Among the highlights:
- Basel I Tier 1 common of $123 billion, ratio at 10%; Basel III Tier 1 at 7.9%
- Loan loss coverage ratio at 3.35% of total loans
- Investment Bank revenue: $4.4 billion, down $2 billion from Q3, and down $1.9 billion from a year prior
- Of which Fixed Income market revenue down $645 million to $779 sequentially, $349 Y/Y
- $2.9 billion in charge offs in Q4, down 43% compared to prior year
“The Firm’s returns on tangible common equity for the fourth quarter of 2011 and the full year 2011 were 11% and 15%, respectively. We believe these returns were reasonable given the environment, although the return for the fourth quarter was modestly disappointing. Several significant items affected the Firm’s fourth-quarter results, including a $567 million pretax DVA loss which reflected the tightening of the Firm’s credit spreads. As we have consistently said, whether positive or negative, we do not consider DVA reflective of the underlying operations of the company.”

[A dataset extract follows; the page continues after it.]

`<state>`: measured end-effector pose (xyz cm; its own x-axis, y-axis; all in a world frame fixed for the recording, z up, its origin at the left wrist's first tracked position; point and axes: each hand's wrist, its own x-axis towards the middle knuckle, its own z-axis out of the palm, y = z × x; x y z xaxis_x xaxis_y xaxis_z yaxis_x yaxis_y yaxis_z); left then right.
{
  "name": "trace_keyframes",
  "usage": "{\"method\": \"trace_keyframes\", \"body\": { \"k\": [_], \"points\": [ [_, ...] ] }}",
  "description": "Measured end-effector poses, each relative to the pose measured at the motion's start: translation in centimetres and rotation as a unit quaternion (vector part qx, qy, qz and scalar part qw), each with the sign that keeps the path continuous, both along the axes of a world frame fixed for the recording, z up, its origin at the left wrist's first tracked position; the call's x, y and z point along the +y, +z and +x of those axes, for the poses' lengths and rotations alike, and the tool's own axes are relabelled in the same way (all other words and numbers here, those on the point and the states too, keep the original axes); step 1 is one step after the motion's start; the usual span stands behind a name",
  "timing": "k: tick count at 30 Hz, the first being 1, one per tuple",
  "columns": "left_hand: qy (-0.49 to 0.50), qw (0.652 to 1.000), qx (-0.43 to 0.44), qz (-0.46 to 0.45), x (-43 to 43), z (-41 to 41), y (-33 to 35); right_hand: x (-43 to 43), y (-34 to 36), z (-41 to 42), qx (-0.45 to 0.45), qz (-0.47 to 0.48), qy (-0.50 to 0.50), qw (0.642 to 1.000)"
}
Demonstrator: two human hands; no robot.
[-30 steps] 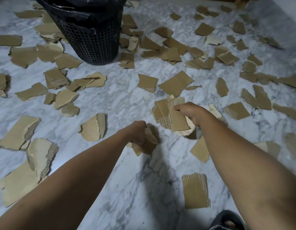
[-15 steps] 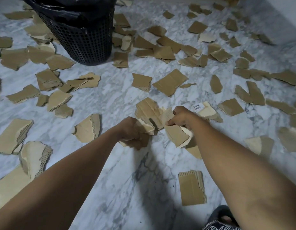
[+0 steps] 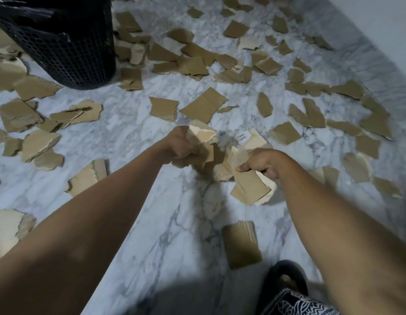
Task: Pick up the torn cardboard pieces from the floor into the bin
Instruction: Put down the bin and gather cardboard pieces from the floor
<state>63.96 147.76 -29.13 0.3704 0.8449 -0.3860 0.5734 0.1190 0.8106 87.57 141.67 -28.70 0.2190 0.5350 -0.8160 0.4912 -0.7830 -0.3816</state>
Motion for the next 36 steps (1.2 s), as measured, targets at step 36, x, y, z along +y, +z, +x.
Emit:
{"method": "trace_keyframes", "body": {
  "k": [36],
  "points": [
    [-0.174, 0.912, 0.365, 0.071, -3.5, -4.1, -2.9, -4.6, 2.6, 0.6, 0.082, 0.195, -0.202, 0.956]
  ]
}}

“We were pleased that the Investment Bank continued to rank #1 in Global Investment Banking Fees for 2011. Consumer & Business Banking opened 260 new branches and increased deposits by 8% in 2011. In our Card business, credit card sales volume2 was up 10% for 2011. Treasury & Securities Services reported record deposits2, up 28% for 2011. Commercial Banking reported record deposit2 balances, up 26%, and record net income for 2011.”
Dimon added: “As the economy continues to recover, we are gratified to see signs of improvement in loan demand and credit quality. Commercial Banking had its sixth consecutive quarter of loan growth, including a 17% increase in middle-market loans over the prior year. In Treasury & Securities Services, trade loans were up 73% over the prior year. Business Banking loans were up 5% over the prior year reflecting a 24% increase in origination volume during 2011. Mortgage originations through the Firm’s retail channel were strong. Finally, the Card business had continued loan growth in the fourth quarter as the Chase credit card portfolio1 ended the year with outstandings of $120.0 billion.”

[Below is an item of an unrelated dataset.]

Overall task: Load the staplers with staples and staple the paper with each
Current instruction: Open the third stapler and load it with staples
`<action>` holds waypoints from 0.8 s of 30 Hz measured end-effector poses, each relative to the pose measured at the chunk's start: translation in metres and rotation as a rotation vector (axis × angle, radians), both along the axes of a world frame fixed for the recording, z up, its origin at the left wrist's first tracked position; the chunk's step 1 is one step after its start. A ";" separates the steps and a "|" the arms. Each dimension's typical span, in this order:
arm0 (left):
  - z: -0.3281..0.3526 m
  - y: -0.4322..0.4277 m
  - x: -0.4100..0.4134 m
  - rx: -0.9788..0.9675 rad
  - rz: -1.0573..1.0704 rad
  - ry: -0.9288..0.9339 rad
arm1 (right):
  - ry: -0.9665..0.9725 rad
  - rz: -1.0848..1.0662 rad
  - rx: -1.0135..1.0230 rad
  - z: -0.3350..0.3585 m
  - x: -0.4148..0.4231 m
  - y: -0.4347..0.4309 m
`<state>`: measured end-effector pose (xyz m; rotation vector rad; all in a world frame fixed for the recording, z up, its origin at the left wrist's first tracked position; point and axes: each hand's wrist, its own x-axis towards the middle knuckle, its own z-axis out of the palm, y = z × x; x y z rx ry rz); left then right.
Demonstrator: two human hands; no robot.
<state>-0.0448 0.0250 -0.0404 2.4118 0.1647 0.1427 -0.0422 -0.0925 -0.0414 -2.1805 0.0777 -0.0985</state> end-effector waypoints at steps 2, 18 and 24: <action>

“Firmwide, net charge-offs were $2.9 billion in the fourth quarter, down 43% compared with the prior year, and nonperforming assets declined by 33%. Mortgage net charge-offs and delinquencies modestly improved, but both remained at elevated levels. With respect to our credit card portfolio, the net charge-off rate1 improved to 3.93%, down from 4.34% in the prior quarter and 7.08% in the prior year. Wholesale credit performance remained stable.”

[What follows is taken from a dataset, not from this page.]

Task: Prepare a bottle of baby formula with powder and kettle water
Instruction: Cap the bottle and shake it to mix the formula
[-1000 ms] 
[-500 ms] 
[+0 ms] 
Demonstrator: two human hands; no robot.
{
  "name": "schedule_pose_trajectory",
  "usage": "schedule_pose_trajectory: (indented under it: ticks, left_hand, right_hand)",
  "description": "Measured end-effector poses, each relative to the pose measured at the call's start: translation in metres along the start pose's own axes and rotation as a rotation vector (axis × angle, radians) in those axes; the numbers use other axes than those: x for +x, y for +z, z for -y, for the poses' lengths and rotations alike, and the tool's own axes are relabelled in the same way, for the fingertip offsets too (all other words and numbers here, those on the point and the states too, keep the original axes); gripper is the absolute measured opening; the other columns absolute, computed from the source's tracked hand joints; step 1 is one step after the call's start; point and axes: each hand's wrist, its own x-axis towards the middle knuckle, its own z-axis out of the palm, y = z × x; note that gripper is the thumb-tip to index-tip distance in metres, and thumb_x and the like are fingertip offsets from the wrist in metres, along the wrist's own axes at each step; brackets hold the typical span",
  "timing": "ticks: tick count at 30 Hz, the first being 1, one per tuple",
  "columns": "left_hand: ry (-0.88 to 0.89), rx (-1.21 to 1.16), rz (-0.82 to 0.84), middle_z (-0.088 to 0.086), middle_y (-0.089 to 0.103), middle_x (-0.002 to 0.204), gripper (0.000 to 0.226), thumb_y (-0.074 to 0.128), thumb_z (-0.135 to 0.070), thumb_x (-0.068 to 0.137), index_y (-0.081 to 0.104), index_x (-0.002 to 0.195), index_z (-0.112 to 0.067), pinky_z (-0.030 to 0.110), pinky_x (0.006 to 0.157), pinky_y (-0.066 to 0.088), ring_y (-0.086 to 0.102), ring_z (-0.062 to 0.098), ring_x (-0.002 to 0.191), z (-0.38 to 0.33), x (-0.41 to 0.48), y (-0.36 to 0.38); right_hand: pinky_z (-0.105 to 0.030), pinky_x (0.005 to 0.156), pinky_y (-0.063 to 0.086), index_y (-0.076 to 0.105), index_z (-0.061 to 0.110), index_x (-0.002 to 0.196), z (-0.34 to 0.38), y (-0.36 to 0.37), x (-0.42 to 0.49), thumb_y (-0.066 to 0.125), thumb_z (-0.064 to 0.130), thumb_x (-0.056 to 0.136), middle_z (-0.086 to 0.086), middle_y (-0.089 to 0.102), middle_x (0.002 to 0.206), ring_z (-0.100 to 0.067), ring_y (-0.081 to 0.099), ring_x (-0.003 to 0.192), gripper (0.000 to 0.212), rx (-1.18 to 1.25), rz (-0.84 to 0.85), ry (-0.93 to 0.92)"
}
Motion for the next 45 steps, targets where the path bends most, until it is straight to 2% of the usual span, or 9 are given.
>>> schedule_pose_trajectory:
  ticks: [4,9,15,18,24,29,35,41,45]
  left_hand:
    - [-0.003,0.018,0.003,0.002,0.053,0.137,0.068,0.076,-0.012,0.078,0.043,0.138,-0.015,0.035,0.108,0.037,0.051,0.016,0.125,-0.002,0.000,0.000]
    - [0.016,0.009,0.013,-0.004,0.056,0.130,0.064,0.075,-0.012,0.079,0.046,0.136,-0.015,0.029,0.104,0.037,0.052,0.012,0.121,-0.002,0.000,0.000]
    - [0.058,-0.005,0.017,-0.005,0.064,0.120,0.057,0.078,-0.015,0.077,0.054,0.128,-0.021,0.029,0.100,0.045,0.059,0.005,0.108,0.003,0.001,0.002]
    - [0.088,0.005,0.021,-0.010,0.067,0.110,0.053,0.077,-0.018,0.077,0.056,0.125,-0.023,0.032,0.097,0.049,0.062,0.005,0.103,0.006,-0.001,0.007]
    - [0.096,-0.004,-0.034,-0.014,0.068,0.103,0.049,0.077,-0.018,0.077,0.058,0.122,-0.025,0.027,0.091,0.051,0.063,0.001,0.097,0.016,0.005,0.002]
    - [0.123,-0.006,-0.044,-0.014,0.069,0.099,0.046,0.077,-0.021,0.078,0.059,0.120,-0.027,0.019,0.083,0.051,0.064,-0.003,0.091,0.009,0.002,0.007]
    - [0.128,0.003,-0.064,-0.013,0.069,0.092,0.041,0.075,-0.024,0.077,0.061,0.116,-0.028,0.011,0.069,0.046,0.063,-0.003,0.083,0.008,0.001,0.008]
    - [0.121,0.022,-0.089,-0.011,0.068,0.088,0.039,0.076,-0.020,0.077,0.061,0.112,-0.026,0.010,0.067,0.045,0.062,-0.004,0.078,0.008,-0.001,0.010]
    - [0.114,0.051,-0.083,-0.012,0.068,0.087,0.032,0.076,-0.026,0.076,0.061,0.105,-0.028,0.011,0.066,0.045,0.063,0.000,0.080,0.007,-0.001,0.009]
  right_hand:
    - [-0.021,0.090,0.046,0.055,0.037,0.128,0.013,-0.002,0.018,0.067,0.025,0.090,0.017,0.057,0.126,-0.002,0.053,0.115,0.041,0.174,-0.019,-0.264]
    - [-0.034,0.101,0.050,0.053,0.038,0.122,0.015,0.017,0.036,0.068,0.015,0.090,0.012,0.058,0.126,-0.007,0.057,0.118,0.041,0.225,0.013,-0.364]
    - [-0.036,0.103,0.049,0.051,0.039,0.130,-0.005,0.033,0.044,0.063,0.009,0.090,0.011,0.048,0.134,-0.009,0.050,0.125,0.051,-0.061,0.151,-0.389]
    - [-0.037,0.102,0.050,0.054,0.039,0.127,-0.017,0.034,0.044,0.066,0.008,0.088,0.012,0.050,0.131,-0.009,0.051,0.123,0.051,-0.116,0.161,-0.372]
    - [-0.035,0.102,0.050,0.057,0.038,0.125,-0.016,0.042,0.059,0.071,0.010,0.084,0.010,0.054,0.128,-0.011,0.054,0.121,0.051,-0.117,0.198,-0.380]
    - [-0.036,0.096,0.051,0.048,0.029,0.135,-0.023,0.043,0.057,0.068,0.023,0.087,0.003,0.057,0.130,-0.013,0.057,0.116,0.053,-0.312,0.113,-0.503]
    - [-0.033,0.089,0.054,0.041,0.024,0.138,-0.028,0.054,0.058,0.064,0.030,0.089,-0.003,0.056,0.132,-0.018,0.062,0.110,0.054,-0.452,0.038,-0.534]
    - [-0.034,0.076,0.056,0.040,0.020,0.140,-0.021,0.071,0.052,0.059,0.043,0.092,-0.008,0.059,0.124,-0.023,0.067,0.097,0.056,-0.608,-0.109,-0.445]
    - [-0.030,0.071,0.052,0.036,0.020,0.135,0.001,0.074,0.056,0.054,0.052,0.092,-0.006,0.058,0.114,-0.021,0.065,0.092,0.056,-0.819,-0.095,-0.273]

Commenting on the balance sheet, Dimon said “We maintained our fortress balance sheet, ending the year with a strong Basel I Tier 1 Common1 ratio of 10.0%. Our capital position allowed us to repurchase $9 billion of common stock2 during 2011, including $950 million during the fourth quarter. We estimate that our Basel III Tier 1 Common1 ratio was approximately 7.9% at the end of the fourth quarter. Our total firmwide credit reserves were $28.3 billion, resulting in a firmwide coverage ratio of 3.35% of total loans1. The Firm’s total deposits increased to $1.1 trillion, up 21% compared with the prior year.”
Dimon concluded: “I am proud of the work our 260,000 employees have done this past year to continue the Firm's 200-year tradition of showing leadership and responsibility during challenging times. JPMorgan Chase has a positive impact on the lives of millions of people and the communities in which they live. All of the Firm’s accomplishments and our success in the future rest on a foundation of capital strength and careful stewardship of the Firm through this challenging economy and a new, complex regulatory environment. We are working hard to help our clients thrive, economies grow and communities prosper.”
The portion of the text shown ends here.